**TASK:**
The required output is a verbatim transcription of the listing, pictures excluded.

**PROVIDED INFORMATION:**
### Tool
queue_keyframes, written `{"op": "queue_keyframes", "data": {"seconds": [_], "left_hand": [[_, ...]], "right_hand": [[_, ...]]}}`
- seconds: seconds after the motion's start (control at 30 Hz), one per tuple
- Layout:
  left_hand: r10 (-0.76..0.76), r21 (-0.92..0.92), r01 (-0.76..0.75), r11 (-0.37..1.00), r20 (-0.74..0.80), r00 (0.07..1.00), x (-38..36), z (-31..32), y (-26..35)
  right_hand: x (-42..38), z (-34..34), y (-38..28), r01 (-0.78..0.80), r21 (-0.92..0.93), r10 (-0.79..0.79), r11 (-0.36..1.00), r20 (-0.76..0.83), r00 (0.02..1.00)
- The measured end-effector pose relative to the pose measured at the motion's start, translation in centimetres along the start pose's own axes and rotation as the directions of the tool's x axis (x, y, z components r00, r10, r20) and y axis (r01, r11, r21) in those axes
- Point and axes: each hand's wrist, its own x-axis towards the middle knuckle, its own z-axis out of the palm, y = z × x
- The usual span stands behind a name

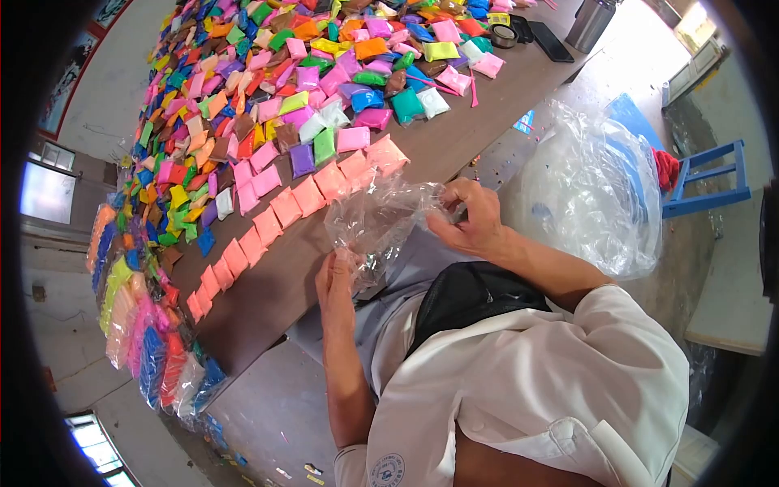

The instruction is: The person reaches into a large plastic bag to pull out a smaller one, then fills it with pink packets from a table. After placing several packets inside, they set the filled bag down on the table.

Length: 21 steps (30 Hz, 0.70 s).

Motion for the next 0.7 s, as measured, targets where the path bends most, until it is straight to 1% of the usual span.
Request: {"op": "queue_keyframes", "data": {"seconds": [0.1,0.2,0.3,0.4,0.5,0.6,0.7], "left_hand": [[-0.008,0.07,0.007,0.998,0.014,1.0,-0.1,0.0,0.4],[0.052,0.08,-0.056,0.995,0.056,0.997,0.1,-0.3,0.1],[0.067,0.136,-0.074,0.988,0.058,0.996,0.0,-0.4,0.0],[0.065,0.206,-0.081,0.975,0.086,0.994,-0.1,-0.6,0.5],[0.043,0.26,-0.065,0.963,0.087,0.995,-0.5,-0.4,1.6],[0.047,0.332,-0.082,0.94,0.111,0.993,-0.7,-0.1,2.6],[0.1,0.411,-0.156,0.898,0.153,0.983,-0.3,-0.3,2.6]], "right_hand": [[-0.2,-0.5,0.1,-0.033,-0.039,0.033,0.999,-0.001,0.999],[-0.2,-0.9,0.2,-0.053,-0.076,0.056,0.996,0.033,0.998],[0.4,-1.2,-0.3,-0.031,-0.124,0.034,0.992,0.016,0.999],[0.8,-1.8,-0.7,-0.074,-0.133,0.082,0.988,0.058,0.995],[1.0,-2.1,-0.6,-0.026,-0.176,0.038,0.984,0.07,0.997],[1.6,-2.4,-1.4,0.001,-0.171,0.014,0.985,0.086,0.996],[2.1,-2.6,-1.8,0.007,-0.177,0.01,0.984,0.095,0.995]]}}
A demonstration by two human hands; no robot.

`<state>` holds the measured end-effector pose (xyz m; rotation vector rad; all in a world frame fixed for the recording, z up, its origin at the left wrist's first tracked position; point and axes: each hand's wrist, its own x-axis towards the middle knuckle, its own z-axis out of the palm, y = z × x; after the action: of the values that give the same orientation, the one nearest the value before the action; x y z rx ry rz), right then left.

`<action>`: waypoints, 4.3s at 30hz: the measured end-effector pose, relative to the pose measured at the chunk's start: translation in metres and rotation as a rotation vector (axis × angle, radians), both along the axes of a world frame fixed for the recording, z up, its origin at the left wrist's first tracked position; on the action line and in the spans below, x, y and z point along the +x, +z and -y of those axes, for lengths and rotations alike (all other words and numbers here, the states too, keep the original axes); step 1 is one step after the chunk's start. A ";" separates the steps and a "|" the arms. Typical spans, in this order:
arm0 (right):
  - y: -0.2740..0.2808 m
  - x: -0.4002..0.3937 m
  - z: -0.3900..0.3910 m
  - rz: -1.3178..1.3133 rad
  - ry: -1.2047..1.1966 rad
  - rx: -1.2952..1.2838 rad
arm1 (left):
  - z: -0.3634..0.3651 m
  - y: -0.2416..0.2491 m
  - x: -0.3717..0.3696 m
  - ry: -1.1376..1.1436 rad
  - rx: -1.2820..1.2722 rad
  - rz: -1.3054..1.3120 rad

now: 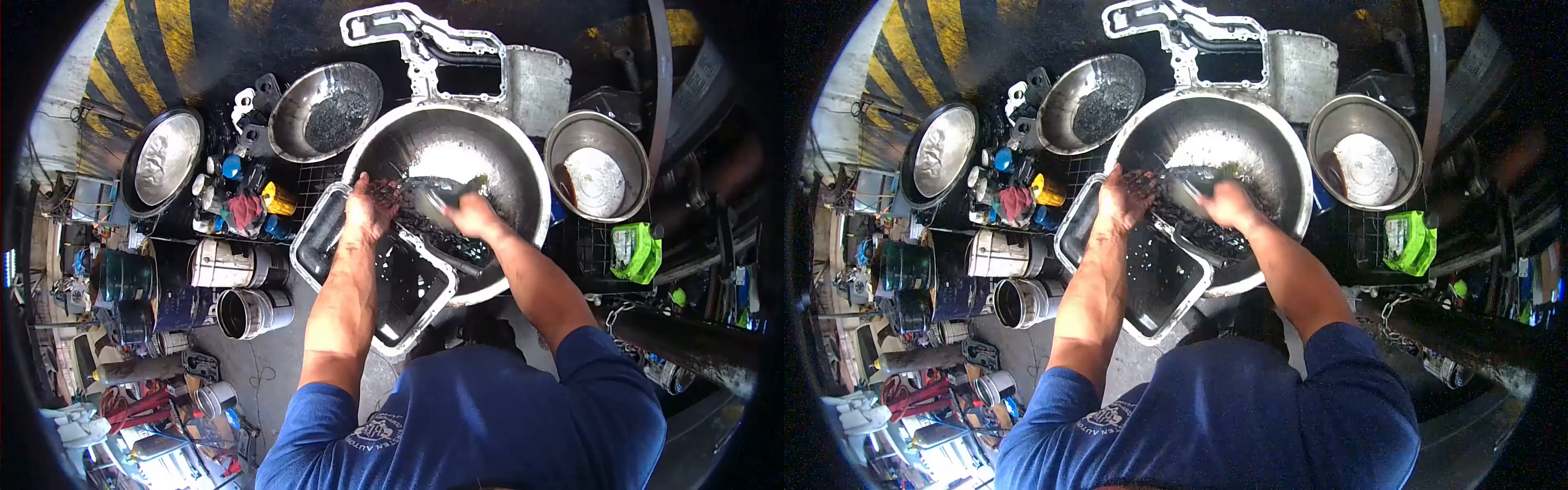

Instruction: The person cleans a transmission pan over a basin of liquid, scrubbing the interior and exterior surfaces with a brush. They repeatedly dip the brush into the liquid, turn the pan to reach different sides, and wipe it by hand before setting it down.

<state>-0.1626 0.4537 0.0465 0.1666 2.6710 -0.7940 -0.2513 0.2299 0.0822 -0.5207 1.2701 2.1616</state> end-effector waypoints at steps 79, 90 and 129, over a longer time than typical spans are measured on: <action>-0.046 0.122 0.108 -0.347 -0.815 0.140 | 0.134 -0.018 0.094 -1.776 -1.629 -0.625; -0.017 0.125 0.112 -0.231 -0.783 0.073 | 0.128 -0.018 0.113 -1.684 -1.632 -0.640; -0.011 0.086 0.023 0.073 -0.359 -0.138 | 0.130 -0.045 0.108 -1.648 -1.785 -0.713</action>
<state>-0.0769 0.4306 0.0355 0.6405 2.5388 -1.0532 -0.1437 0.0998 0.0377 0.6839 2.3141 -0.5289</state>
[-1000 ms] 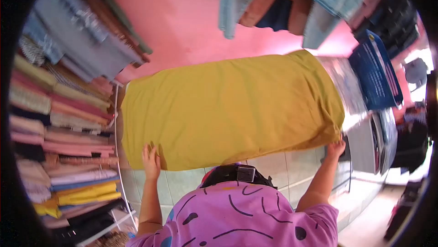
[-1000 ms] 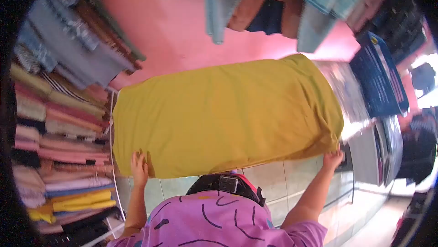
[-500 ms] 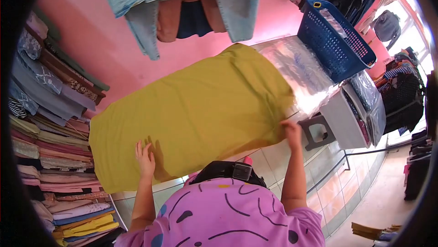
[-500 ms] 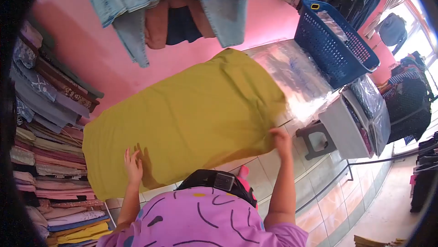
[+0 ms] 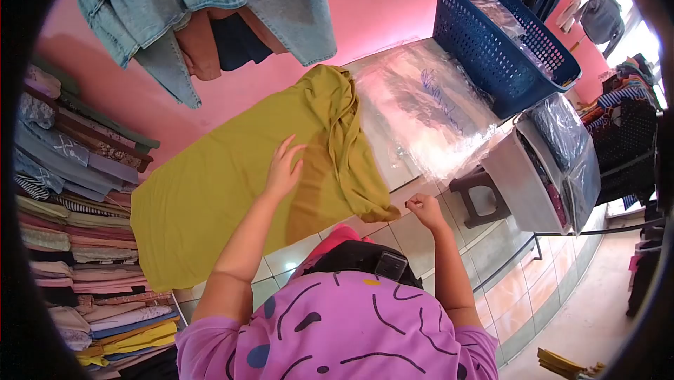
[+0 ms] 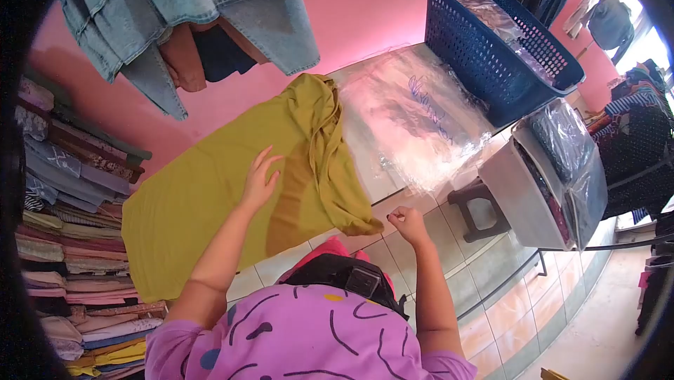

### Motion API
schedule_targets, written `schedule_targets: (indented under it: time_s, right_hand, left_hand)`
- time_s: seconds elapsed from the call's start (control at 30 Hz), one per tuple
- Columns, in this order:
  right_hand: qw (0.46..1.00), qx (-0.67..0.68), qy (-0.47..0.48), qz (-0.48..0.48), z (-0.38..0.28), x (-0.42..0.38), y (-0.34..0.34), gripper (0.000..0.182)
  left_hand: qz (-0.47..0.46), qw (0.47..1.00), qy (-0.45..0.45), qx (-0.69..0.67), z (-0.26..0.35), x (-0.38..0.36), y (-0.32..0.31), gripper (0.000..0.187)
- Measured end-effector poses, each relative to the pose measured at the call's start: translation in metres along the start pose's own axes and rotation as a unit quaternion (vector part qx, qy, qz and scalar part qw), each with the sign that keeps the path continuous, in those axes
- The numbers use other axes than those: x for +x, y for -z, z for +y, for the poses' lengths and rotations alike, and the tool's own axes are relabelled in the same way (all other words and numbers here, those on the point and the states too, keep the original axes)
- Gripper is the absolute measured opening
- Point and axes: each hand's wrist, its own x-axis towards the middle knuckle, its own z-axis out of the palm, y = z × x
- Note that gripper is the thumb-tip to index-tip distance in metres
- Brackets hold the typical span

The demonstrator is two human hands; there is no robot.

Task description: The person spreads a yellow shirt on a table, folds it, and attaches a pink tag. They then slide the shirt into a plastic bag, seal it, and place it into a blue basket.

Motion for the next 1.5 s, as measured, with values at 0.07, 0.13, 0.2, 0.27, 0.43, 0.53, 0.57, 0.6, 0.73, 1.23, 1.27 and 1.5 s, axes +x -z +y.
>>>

**ANSWER SPACE:**
### Tool
queue_keyframes, written `{"op": "queue_keyframes", "data": {"seconds": [_], "left_hand": [[_, ...]], "right_hand": [[_, ...]]}}`
- seconds: seconds after the motion's start (control at 30 Hz), one per tuple
- Layout:
  left_hand: r10 (-0.76..0.76), r21 (-0.92..0.92), r01 (-0.76..0.75), r11 (-0.37..1.00), r20 (-0.74..0.80), r00 (0.07..1.00), x (-38..36), z (-31..32), y (-26..35)
  right_hand: x (-42..38), z (-34..34), y (-38..28), r01 (-0.78..0.80), r21 (-0.92..0.93), r10 (-0.79..0.79), r11 (-0.36..1.00), r20 (-0.76..0.83), r00 (0.02..1.00)
- The measured end-effector pose relative to the pose measured at the motion's start, translation in centimetres along the start pose's own axes and rotation as the directions of the tool's x axis (x, y, z components r00, r10, r20) and y axis (r01, r11, r21) in those axes
- Point and axes: each hand's wrist, its own x-axis towards the middle knuckle, its own z-axis out of the palm, y = z × x
- The usual span stands behind a name


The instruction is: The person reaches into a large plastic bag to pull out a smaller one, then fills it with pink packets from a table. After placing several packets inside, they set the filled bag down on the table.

Length: 21 steps (30 Hz, 0.70 s).

Motion for the next 0.7 s, as measured, targets where the path bends most, until it is straight to 1% of the usual span.
Request: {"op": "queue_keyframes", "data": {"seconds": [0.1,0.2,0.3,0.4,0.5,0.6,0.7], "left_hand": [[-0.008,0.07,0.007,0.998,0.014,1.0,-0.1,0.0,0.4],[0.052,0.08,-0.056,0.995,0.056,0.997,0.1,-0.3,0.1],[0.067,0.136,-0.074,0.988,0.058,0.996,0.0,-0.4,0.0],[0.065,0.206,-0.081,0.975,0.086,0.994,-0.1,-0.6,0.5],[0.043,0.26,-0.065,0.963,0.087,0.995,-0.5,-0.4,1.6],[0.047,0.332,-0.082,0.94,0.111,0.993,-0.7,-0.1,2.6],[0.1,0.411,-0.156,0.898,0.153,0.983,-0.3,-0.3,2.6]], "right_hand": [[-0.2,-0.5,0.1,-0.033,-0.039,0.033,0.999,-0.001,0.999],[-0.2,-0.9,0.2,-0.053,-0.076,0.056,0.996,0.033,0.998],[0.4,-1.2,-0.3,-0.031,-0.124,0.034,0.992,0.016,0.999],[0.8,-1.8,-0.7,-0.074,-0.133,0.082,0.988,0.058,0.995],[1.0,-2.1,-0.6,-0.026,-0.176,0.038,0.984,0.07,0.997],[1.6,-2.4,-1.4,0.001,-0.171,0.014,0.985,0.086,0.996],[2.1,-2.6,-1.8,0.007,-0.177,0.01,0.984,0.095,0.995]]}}
A demonstration by two human hands; no robot.

`<state>` holds the measured end-effector pose (xyz m; rotation vector rad; all in a world frame fixed for the recording, z up, its origin at the left wrist's first tracked position; point and axes: each hand's wrist, its own x-axis towards the middle knuckle, its own z-axis out of the palm, y = z × x; after the action: of the values that give the same orientation, the one nearest the value before the action; x y z rx ry rz), right then left.

`<action>`: waypoints, 4.3s at 30hz: the measured end-effector pose, relative to the pose measured at the chunk's start: translation in metres and rotation as a rotation vector (axis × angle, radians), both along the axes of a world frame fixed for the recording, z up, its origin at the left wrist's first tracked position; on the action line and in the spans below, x, y and z point along the +x, +z and -y of those axes, for lengths and rotations alike (all other words and numbers here, the states too, keep the original axes); step 1 is one step after the chunk's start. A ";" separates the steps and a "|" the arms. Typical spans, in this order:
arm0 (right):
  - y: -0.2740..0.2808 m
  - x: -0.4002..0.3937 m
  - z: -0.3900..0.3910 m
  - rz: -1.3178..1.3133 rad
  - ry: -1.2047..1.1966 rad
  - rx: -1.2952..1.2838 rad
arm1 (left):
  - z: -0.3634..0.3651 m
  - y: -0.2416..0.2491 m
  - x: -0.3717..0.3696 m
  - ry: -1.1376..1.1436 rad
  - rx: -1.2820..1.2722 rad
  - rz: -1.3054..1.3120 rad

now: 

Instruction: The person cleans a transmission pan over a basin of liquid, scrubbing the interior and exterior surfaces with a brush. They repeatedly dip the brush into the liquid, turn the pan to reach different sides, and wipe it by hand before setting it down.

<state>-0.1626 0.4537 0.0465 0.1666 2.6710 -0.7940 -0.2513 0.2299 0.0822 -0.5207 1.2701 2.1616</state> end-effector waypoints at steps 79, 90 and 129, over a longer time than typical spans are measured on: <action>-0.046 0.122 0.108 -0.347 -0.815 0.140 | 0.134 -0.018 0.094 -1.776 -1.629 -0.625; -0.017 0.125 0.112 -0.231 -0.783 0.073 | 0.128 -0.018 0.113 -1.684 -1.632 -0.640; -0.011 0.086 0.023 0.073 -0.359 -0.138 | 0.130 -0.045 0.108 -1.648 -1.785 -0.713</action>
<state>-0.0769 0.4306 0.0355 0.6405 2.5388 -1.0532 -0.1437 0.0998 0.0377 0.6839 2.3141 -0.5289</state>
[-1000 ms] 
[-1000 ms] 
[-500 ms] 
[-500 ms] 
[+0 ms] 
[+0 ms] 

### Motion API
schedule_targets, written `schedule_targets: (indented under it: time_s, right_hand, left_hand)`
- time_s: seconds elapsed from the call's start (control at 30 Hz), one per tuple
- Columns, in this order:
  right_hand: qw (0.46..1.00), qx (-0.67..0.68), qy (-0.47..0.48), qz (-0.48..0.48), z (-0.38..0.28), x (-0.42..0.38), y (-0.34..0.34), gripper (0.000..0.182)
  left_hand: qz (-0.47..0.46), qw (0.47..1.00), qy (-0.45..0.45), qx (-0.69..0.67), z (-0.26..0.35), x (-0.38..0.36), y (-0.32..0.31), gripper (0.000..0.187)
- Measured end-effector poses, each relative to the pose measured at the call's start: translation in metres along the start pose's own axes and rotation as a unit quaternion (vector part qx, qy, qz and scalar part qw), each with the sign that keeps the path continuous, in those axes
- The numbers use other axes than those: x for +x, y for -z, z for +y, for the poses' lengths and rotations alike, and the tool's own axes are relabelled in the same way (all other words and numbers here, those on the point and the states too, keep the original axes)
- Gripper is the absolute measured opening
- Point and axes: each hand's wrist, its own x-axis towards the middle knuckle, its own z-axis out of the palm, y = z × x
- Note that gripper is the thumb-tip to index-tip distance in metres
- Brackets hold the typical span

The demonstrator is two human hands; there is no robot.

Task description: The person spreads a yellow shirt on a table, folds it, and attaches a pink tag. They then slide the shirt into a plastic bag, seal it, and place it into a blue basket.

Motion for the next 1.5 s, as measured, with values at 0.07, 0.13, 0.2, 0.27, 0.43, 0.53, 0.57, 0.6, 0.73, 1.23, 1.27 and 1.5 s, axes +x -z +y.
>>>

No more output is required for the exercise.